= Problem =
All lines from the one containing "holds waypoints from" to the final line of the material should be retyped exactly. Nothing else belongs in the response.

------ Information shown

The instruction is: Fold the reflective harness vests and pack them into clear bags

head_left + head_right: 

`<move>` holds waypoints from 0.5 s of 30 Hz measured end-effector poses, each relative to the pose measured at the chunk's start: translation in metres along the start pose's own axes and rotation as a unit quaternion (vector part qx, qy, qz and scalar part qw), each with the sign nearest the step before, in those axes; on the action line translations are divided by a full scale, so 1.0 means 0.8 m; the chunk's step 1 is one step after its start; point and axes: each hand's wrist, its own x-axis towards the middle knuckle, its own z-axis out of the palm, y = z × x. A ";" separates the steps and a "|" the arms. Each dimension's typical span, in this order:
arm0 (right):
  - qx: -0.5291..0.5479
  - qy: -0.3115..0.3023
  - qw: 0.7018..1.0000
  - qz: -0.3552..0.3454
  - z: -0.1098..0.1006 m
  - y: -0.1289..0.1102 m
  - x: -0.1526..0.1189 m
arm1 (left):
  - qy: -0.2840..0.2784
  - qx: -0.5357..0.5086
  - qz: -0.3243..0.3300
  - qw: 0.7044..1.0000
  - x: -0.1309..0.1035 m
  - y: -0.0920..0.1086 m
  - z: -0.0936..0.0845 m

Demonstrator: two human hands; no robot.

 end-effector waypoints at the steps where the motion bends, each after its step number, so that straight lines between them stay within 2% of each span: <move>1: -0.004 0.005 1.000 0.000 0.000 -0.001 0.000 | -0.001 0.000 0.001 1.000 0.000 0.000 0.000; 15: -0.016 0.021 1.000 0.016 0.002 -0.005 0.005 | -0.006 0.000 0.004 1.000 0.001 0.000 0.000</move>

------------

= Output of the exercise =
`<move>` holds waypoints from 0.5 s of 30 Hz measured end-effector poses, each relative to the pose measured at the chunk's start: translation in metres along the start pose's own axes and rotation as a unit quaternion (vector part qx, qy, qz and scalar part qw), each with the sign nearest the step before, in those axes; on the action line translations are divided by a full scale, so 1.0 means 0.8 m; the chunk's step 1 is one step after its start; point and axes: each hand's wrist, its own x-axis towards the middle knuckle, its own z-axis out of the palm, y = z × x. A ";" separates the steps and a "|" the arms. Each dimension's typical span, in this order:
arm0 (right):
  - qx: -0.5291..0.5479
  - qy: -0.3115..0.3023
  - qw: 0.7018..1.0000
  - qz: -0.3552..0.3454
  - z: -0.1098..0.1006 m
  - y: -0.1289..0.1102 m
  - x: -0.1526..0.1189 m
arm1 (left):
  - qy: -0.2840..0.2784
  - qx: -0.5357..0.5086
  - qz: -0.3243..0.3300
  - qw: 0.7044..1.0000
  - x: -0.1309..0.1035 m
  - y: -0.0920..0.1086 m
  - z: -0.0936..0.0845 m

Demonstrator: two human hands; no robot.

 end-effector waypoints at the steps where the motion bends, each after its step number, so that straight lines between them stay within 2% of each span: <move>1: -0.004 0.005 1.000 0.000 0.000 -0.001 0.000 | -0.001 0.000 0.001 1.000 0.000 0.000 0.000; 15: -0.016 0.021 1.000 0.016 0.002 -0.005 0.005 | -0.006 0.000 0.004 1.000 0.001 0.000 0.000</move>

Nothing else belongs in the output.